Studiare il Medio Oriente, ovvero l’area compresa tra Turchia e India, è particolarmente importante secondo Desset, perché è qui che sono apparse per la prima volta, a partire da 12.000 anni fa, l’agricoltura, l’allevamento, la metallurgia, la scrittura, le prime città.

“Tutti i tratti che definiscono la civiltà provengono dal Medio Oriente. Il consenso attuale dice che i primi esempi di scrittura provengono dalla Mesopotamia (quindi Iraq) e risalgono al 3300 a.C. Ma una delle conseguenze della decifrazione dell’Elamita lineare è che abbiamo scoperto che nello stesso periodo fu creato un sistema di scrittura parallelo in Iran”.

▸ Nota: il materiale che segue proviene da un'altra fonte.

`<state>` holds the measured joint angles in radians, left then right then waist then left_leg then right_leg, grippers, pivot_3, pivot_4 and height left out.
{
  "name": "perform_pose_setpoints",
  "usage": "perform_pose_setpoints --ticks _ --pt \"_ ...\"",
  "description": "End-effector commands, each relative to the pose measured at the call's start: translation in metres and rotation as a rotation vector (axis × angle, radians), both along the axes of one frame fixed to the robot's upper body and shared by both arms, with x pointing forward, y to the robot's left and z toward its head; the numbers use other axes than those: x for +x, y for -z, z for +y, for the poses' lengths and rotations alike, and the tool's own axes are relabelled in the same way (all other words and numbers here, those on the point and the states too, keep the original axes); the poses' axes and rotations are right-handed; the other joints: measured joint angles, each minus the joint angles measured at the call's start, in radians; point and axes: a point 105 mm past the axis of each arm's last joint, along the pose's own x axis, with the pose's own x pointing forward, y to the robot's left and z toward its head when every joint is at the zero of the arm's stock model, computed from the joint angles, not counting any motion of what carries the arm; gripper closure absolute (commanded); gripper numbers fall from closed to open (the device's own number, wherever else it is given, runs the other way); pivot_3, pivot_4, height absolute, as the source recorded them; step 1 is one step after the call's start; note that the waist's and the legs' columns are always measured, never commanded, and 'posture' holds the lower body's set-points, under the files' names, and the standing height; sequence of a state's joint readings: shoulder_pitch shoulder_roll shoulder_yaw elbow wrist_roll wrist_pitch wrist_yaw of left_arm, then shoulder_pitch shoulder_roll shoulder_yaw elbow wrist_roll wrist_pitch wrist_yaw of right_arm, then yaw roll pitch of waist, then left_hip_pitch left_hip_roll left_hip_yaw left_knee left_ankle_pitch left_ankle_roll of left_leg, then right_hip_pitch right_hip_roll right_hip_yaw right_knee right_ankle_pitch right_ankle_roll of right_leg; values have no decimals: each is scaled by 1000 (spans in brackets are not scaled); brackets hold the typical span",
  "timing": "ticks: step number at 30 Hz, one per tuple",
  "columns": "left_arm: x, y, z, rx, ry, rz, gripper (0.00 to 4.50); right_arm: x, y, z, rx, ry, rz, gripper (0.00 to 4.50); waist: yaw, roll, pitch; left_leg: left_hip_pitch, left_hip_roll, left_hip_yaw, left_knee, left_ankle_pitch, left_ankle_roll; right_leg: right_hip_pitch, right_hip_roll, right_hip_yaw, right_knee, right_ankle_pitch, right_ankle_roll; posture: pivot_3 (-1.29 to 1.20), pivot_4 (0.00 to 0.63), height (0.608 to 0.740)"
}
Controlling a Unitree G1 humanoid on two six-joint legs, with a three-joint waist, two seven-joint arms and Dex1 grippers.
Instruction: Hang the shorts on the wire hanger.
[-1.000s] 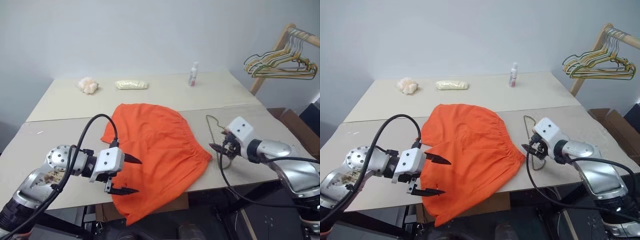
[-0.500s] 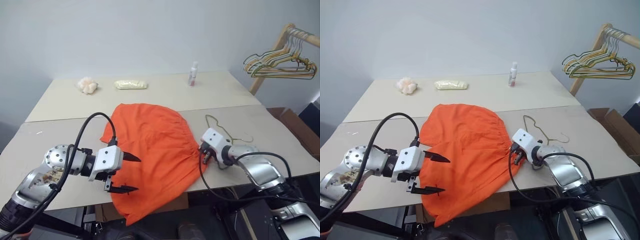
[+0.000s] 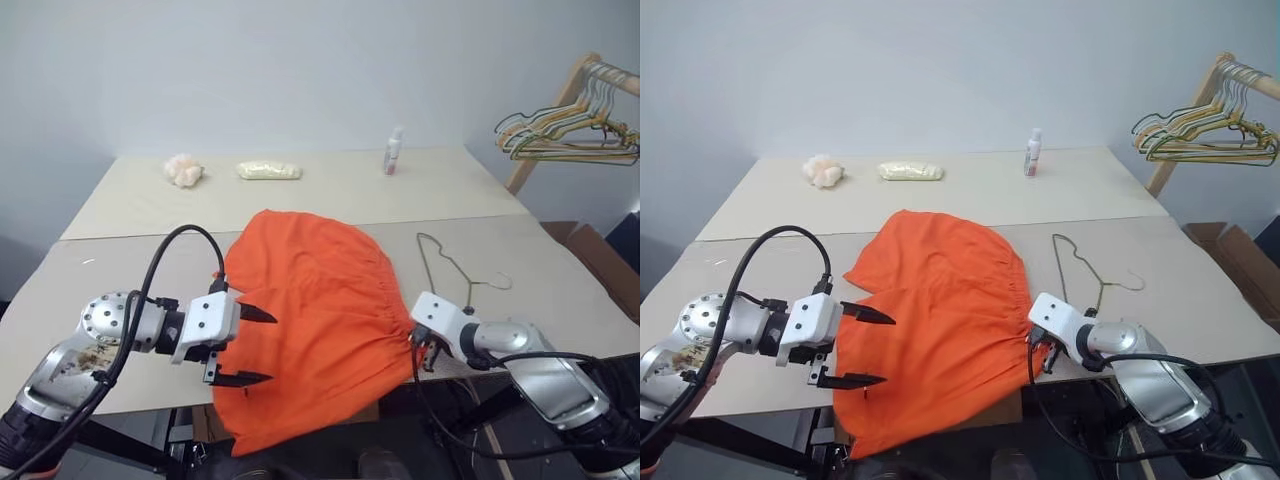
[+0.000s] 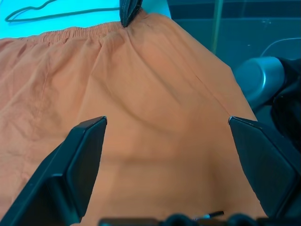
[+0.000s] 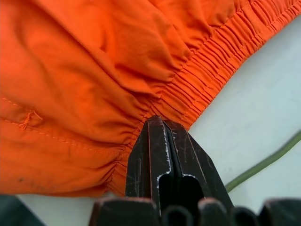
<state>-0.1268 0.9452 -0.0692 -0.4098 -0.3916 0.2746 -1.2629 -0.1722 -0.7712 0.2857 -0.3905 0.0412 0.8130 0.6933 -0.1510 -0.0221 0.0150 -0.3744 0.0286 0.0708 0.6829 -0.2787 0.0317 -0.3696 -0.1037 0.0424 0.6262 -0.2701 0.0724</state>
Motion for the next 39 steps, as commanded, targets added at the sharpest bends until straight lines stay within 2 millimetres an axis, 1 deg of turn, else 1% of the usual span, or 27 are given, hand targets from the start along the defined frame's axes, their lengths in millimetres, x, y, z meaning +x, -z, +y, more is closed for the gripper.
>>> perform_pose_setpoints --ticks 1,3,4,5,8,9,10,11,13,15,17,18,23,24,26,27,28,32,35,37,38,39 --pt "5 -10 1 -1 13 -50 0 18 -21 -11 21 57 -92 4472 -2 0 0 0 0 0 0 0 0 0 0 0 0 0 0 -187 0 740" --pt "7 -11 2 -1 17 -53 0 25 -38 -18 62 105 -108 4056 -1 1 0 0 0 0 0 0 0 -1 0 0 0 0 0 -194 0 740" --pt "8 -12 2 -1 17 -54 0 27 -47 -21 87 120 -111 3731 -1 1 1 -1 0 0 0 0 0 -1 0 0 0 0 0 -195 0 740" --pt "9 -13 2 -2 18 -55 0 28 -54 -24 105 132 -109 3499 -2 1 1 -1 0 0 0 0 0 -1 0 0 0 0 0 -196 0 740" --pt "11 -14 3 -4 17 -60 0 30 -71 -33 144 181 -99 2425 -1 1 1 -2 0 0 0 0 0 -2 1 0 0 0 0 -198 0 740" --pt "13 -15 4 -9 11 -62 0 31 -75 -41 152 228 -81 2101 -1 1 1 -2 0 0 0 0 0 -2 1 0 0 0 0 -198 0 740" --pt "14 -16 5 -16 6 -64 0 33 -77 -48 152 272 -58 1715 -2 1 1 -2 0 0 0 0 0 -2 1 0 0 0 0 -197 0 740" --pt "15 -16 5 -25 -1 -65 0 33 -73 -57 125 316 -40 1368 -1 1 1 -2 0 0 0 0 0 -2 1 0 0 0 0 -195 0 740" --pt "17 -16 5 -42 -9 -64 0 33 -65 -72 83 392 -8 737 -1 1 1 -2 0 0 0 0 0 -2 1 0 0 0 0 -192 0 740" --pt "18 -20 4 -79 -19 -57 0 36 -53 -87 41 501 14 42 -1 1 1 -2 0 0 0 0 0 -2 0 0 0 0 0 -189 0 740" --pt "17 -26 2 -125 -26 -48 0 38 -43 -96 30 595 43 42 -1 1 1 -3 0 0 0 0 0 -2 0 0 0 0 0 -187 0 740" --pt "17 -28 1 -137 -28 -46 0 38 -41 -97 27 612 49 42 -3 1 1 -3 0 0 0 0 0 -3 0 0 0 0 0 -185 0 740" --pt "17 -36 -1 -194 -56 -43 0 36 -12 -103 27 685 143 42 -8 1 1 -3 0 0 0 0 0 -3 1 1 1 0 0 -181 0 740" --pt "17 -36 -1 -196 -59 -45 0 35 -7 -103 37 689 165 205 -8 1 1 -3 0 0 0 0 0 -3 1 1 1 0 0 -178 0 740" --pt "17 -37 -2 -198 -63 -46 0 35 0 -103 33 692 179 603 -10 1 1 -2 0 0 0 0 0 -2 1 1 0 0 0 -177 0 740" --pt "17 -37 -2 -198 -65 -47 0 35 2 -104 30 700 184 990 -10 1 0 -2 0 0 0 0 0 -2 1 1 0 0 0 -173 0 740" --pt "17 -38 -2 -199 -67 -47 0 35 3 -105 31 705 186 1217 -10 0 0 -1 0 0 0 0 0 -1 1 1 0 0 0 -173 0 740" --pt "17 -39 -1 -200 -70 -46 0 37 3 -106 39 724 191 2503 -9 -1 -1 -1 0 0 0 0 0 0 1 1 0 0 0 -174 0 740" --pt "17 -39 -2 -200 -68 -47 0 36 2 -107 44 734 193 3509 -6 -1 -1 -1 0 0 0 0 0 0 1 1 0 0 0 -181 0 740" --pt "18 -39 -3 -202 -66 -48 0 35 1 -109 42 739 190 4073 -6 -1 -1 -1 0 0 0 0 0 0 1 1 0 0 0 -185 0 740" --pt "18 -39 -4 -204 -65 -49 0 35 0 -109 38 739 186 4456 -6 -1 -1 -1 0 0 0 0 0 0 1 1 0 0 0 -185 0 740" --pt "18 -39 -4 -205 -64 -50 0 34 -1 -111 35 739 183 4456 -6 -1 -1 -1 0 0 0 0 0 0 1 1 0 0 -1 -185 0 740"
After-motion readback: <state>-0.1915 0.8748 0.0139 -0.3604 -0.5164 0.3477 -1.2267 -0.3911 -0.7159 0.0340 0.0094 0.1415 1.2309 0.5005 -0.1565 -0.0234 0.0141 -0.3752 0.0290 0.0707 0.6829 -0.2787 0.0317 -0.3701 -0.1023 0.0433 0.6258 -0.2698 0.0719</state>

Desset nota che sebbene l’evoluzione delle due scritture sia stata indipendente, sembra abbiano seguito un percorso analogo; è possibile quindi, secondo una sua ipotesi, che gli uni conoscessero qualcosa del sistema di scrittura degli altri.

Se dunque fino ad ora si pensava che prima fosse stata creata la scrittura mesopotamica e poi quella iraniana, Desset sostiene che i due sistemi fossero contemporanei: “Le due scritture non sono madre e figlia, sono sorelle. Questo cambia completamente la prospettiva sul fenomeno della scrittura nel Medio Oriente e sulla sua comprensione”.